The images you present are the same as those here: link.

The following is some code, translated to R with some adjustments, to work through this. The RF selected (2 trees) is not acceptable. This is not apples-to-apples, so any of the authors' assertions about "entropy" can be mis-informative.

First we get the data:

#reproducibility
set.seed(136526) #I like to use question number as random seed

#libraries
library(data.table)      #to read the url
library(randomForest)    #to have randomForests 
library(miscTools)       #column medians

#main program

#get data
wine_df = fread("https://archive.ics.uci.edu/ml/machine-learning-databases/wine-quality/winequality-red.csv")

#conver to frame
wine_df <- as.data.frame(wine_df)

#parse data
Y <- (wine_df[,12])
X <- wine_df[,-12]

Next we find the right size of random forest for it.

max_trees <- 100     #same range
N_retest <- 35      #fair sample size

err <- matrix(0,max_trees,N_retest)  #initialize for the loop

for (i in 1:max_trees){

     for (j in 1:N_retest){

          #fit random forest with "i" number of trees
          my_rf <- randomForest(x = X, y = Y, ntree = i)

          #pop out sum of squared residuals divided by n
          temp <- mean(my_rf$mse)
          err[i,j] <- temp
     }
}

Now we can look at how many elements should be in the ensemble:

#make friendly for boxplot
err_frame <- as.data.frame(t(err))
names(err_frame) <- as.character(1:max_trees)

#central tendency
my_meds <- colMedians((err_frame))

#normalized slope of central tendency
est <- smooth.spline(x = 1:max_trees,y = my_meds,spar = 0.7)
pred <- predict(est)
my_sl <- c(diff(pred$y)/diff(pred$x))
my_sl <- (0.7-0.4)*(my_sl-min(my_sl))/(max(my_sl)-min(my_sl))+0.4

#make boxplot
boxplot(err_frame, 
        main = "MSE vs. number of trees", 
        xlab = "number of trees", 
        ylab = "forest mean MSE", xlim= c(0,75))

#draw central tendency (red)
lines(est, col="red", lwd=2)

#draw slope
lines(pred$x,c(0.4,my_sl),col="green")
points(pred$x,c(0.4,my_sl),col="green", pch=16)

grid()
legend(x = 60,y = 0.6,c("bxp","fit","slope"), 
       col = c("black","Red","Green"), 
       lty = c(NA, 1,1), 
       pch = c(22,-1,20),
       pt.cex = c(1.2,1,1) )

And it gives us this, which I then manually draw blue and black lines on in a version of midangle-skree heuristic to get a "decent" ensemble size of 30. It is two tangent lines from the slope: one at highest slope, one at right end of domain.
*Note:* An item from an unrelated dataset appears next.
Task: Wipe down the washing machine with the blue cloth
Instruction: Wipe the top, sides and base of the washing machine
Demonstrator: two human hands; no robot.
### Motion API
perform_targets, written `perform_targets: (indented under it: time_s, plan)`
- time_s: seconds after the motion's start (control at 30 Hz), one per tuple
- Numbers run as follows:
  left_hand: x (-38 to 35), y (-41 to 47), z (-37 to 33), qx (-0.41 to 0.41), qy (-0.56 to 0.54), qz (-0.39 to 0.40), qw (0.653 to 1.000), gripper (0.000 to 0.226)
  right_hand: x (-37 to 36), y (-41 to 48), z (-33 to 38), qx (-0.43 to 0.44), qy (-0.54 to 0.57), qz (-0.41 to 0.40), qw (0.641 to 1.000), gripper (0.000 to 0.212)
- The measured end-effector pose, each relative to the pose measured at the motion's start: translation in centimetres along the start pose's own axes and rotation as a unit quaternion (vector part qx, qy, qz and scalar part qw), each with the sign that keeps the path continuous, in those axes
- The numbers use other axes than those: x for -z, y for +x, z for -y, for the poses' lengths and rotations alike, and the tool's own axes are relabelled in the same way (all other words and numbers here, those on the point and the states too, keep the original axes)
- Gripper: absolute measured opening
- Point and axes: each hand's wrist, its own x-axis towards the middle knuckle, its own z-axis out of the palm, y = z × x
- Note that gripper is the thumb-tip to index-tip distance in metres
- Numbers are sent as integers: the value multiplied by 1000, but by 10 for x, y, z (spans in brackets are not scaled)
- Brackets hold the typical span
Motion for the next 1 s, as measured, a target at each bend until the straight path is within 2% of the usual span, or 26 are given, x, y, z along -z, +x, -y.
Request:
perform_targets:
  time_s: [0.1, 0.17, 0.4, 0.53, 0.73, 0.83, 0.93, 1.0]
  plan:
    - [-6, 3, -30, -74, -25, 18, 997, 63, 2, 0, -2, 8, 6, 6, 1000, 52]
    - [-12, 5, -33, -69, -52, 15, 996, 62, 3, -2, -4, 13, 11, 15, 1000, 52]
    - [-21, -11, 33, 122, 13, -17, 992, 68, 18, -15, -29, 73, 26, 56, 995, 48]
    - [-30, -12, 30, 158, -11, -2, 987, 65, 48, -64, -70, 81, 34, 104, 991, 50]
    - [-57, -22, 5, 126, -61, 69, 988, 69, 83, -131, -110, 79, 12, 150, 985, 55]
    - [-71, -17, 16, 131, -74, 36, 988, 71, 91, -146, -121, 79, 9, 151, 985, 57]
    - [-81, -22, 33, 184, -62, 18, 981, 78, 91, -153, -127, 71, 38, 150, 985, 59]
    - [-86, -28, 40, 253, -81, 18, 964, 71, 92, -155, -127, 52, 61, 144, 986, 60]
We make a ray from intersection of those tangent lines to the slope-line along the mid-angle. The next highest point after the intersection informs tree-count.

Now that we have a decent random forest we can look at errors. First we compute the error.

# make "final" model
my_rf_fin <- randomForest(x = X, y = (Y), ntree = 30)

#predict on it
pred_fin <- predict(my_rf_fin)

#compute error
fit_err <- pred_fin - Y

The first plots to start with are basic EDA plots including the 4-plot of error.

#EDA on error
par(mfrow = n2mfrow(4) )

#run seq
plot(fit_err, type="l")
grid()

#lag plot
plot(fit_err[2:length(fit_err)],fit_err[1:(length(fit_err)-1)] )
abline(a = 0,b=1, col="Green", lwd=2)
grid()

#histogram
hist(fit_err,breaks = 128, main = "")
grid()

#normal quantile
qqnorm(fit_err, main = "")
grid()

par(mfrow = c(1,1))

Which yields:

The error is reasonably well behaved. It is narrow tailed. There is a non-Gaussian set of samples on the right side of the lag plot. The central part of the distribution looks triangular. It isn't Gaussian, but it wasn't expected to be. This is a discrete level output modeled as continuous.

Here is a variability plot of actual vs. predicted, and of error vs. predicted.

If systematically over-predicts the poorest class as better than rated, and under-predicts the highest class as poorer than rated.

This random forest is less poorly constructed, and likely is a healthier function approximator.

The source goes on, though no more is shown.